- **EXERCISE GOAL**
Search the records for the string "depth" and copy every line where it turns up.

*** ENTRIES PROVIDED ***

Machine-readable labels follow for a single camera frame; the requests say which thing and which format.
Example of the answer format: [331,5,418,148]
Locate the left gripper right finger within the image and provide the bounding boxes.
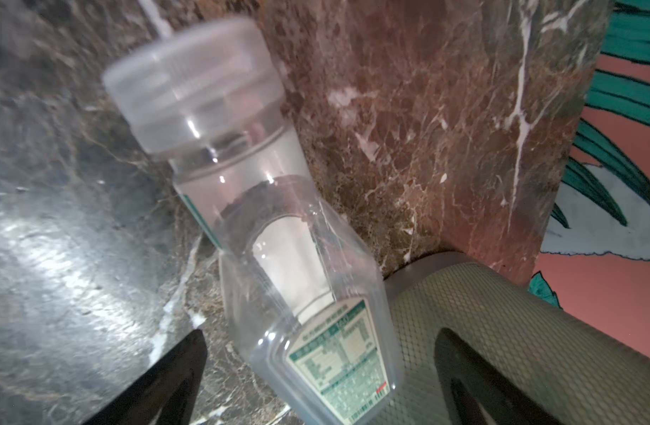
[434,328,560,424]

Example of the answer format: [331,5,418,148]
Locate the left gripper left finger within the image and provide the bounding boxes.
[86,329,207,424]

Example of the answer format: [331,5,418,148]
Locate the clear bottle green cap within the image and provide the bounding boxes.
[103,18,403,424]

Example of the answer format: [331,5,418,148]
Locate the grey mesh waste bin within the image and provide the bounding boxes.
[375,253,650,424]

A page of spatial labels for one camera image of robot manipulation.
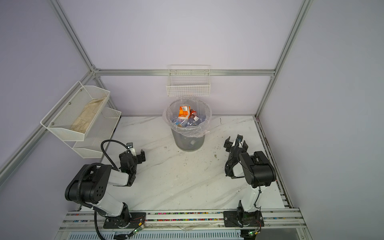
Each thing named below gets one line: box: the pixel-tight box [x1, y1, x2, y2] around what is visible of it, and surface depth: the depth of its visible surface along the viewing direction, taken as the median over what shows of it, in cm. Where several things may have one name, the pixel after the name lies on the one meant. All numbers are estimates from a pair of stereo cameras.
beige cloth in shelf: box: [70, 96, 106, 134], surface depth 80 cm
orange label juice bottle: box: [178, 104, 191, 120], surface depth 84 cm
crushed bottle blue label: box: [175, 116, 206, 128], surface depth 87 cm

*** End of ENTRIES PROVIDED ***

- **EXERCISE OUTPUT**
Each thing named below gets one line: box: the pixel-tight box [x1, y1, x2, y2] around what is visible of it, and surface depth: the depth of its visible surface along the viewing direction, taken as the median over what shows of it, in cm. Where several things may have one name, the pixel after the name lies on the one meant. All numbers are estimates from a pair of stereo cameras.
beige cloth in shelf: box: [70, 96, 106, 134], surface depth 80 cm
orange label juice bottle: box: [178, 104, 191, 120], surface depth 84 cm
crushed bottle blue label: box: [175, 116, 206, 128], surface depth 87 cm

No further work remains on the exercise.